Allie's First Time Receiving Oralbywhoruwhoami©
Suddenly he started licking my clit really fast and one arm released my leg and pulled off the blindfold. The surprise of it and the knowledge of what it meant took my breath. I looked down to see who the man was that had given me so many hours of pleasure, whether directly or through fantasy. I looked and saw...Robyn!...between my legs, her tongue flicking rapidly over my clit. I was so confused, but it didn't matter right then because she thrust two fingers from that free hand into my dripping wet slit, and the new sensation along with the added stimulation from her tongue sent me over the edge and I came. My jaw had dropped open in confusion but now opened wider in a scream of delight. Delight, but also of triumph, as if after making it through all the teasing and near torture I had finally earned my orgasm.
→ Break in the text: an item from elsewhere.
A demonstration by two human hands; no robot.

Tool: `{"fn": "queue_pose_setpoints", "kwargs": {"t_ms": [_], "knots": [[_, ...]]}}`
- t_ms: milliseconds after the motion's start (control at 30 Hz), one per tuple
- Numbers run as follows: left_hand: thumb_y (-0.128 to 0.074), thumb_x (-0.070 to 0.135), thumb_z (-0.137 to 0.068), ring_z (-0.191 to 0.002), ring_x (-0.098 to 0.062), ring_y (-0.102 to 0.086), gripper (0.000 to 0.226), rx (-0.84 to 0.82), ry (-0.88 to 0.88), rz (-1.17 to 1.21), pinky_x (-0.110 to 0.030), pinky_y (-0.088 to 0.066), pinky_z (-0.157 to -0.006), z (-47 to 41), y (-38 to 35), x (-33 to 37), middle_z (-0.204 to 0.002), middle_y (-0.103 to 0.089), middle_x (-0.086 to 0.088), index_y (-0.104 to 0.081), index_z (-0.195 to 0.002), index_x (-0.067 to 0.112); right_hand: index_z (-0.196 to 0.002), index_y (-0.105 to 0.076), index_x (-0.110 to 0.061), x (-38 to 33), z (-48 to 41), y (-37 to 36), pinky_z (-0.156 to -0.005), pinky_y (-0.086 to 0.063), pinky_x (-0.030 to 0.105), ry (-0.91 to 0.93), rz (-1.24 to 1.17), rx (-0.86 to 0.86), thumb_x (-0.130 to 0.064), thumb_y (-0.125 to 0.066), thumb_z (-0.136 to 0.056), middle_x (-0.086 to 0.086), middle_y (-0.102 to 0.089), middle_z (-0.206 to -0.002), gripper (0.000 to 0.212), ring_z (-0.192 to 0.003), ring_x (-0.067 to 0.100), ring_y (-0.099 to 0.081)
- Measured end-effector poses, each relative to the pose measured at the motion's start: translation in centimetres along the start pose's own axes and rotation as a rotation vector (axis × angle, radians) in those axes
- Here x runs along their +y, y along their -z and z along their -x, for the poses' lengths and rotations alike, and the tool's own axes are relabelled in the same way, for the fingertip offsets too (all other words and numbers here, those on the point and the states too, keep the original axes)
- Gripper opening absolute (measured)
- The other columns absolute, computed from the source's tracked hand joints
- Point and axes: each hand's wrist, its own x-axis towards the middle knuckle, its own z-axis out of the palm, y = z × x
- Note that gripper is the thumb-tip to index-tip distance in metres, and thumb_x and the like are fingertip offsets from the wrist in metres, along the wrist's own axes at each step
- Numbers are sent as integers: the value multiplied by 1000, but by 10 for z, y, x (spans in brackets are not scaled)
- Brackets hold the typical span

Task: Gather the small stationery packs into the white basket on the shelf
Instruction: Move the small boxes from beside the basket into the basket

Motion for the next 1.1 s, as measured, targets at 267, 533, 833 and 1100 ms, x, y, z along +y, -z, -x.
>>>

My head went back and my eyes clenched shut as waves and waves of pure pleasure shot through my entire body. I had never known anything could feel so good as this orgasm. I came and came for I don't know how long, clenching my pussy hard around the fingers thrusting inside me, pushing hard against the tongue still running over my clit, letting out gasps and moans of satisfaction until finally my orgasm subsided. I don't know how much longer it was before I felt 'Bob'...Robyn stop licking me. "Robyn," I whispered, about all I could manage just yet. "What the hell?"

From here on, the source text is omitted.